18.1.12


Corria o ano de 1970, pouco mais de um ano e meio após o mais duro e covarde golpe da Ditadura Militar no povo brasileiro: O AI-5, o temido artigo que punia severamente qualquer cidadão opositor ao Regime. Tinha poderes para censurar, tirar direitos políticos e até prender sob custódia de "se opor ao país".

Os Festivais de Músicas revelavam grandes nomes e, entre os mais famosos (e já consagrado) estava o de Chico Buarque, que ganhara a edição de 1968, junto de Tom Jobim, com a canção "Sabiá". Filho do famoso Aurélio Buarque de Holanda, Chico era esclarecido e contra a Ditadura. Como artista, a melhor forma de protestar contra um governo autoritário e que punia quem o fizesse, seria usando a arte. E foi assim.

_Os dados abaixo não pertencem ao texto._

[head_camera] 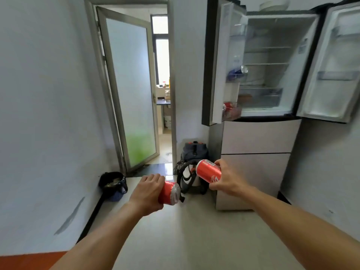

No seu compacto simples a ser lançado incluiu uma música chamada "Apesar de Você", que continha uma letra ambígua, mas que, para um Governo que percebia (e proibia!!!!!!!!!) até, literalmente, o pensamento interpretativo opositor, Chico tinha certeza de que seria barrado pela censura. A música começava com dizeres claros contra o AI-5:

"Hoje você é quem manda
Falou, tá falado
Não tem discussão, não
A minha gente hoje anda
Falando de lado e olhando pro chão"

Com toda essa carga de protesto, ainda assim, parecia uma canção romântica e de desilusão amorosa. E, para surpresa de toda a MPB, principalmente de Chico Buarque, a música foi aprovada pela censura!!!!!! Quando chegou às lojas vendeu mais de 100 mil cópias, tornado-se o primeiro lugar nas paradas de sucesso e levando outros artistas a se manifestarem contrário ao Regime.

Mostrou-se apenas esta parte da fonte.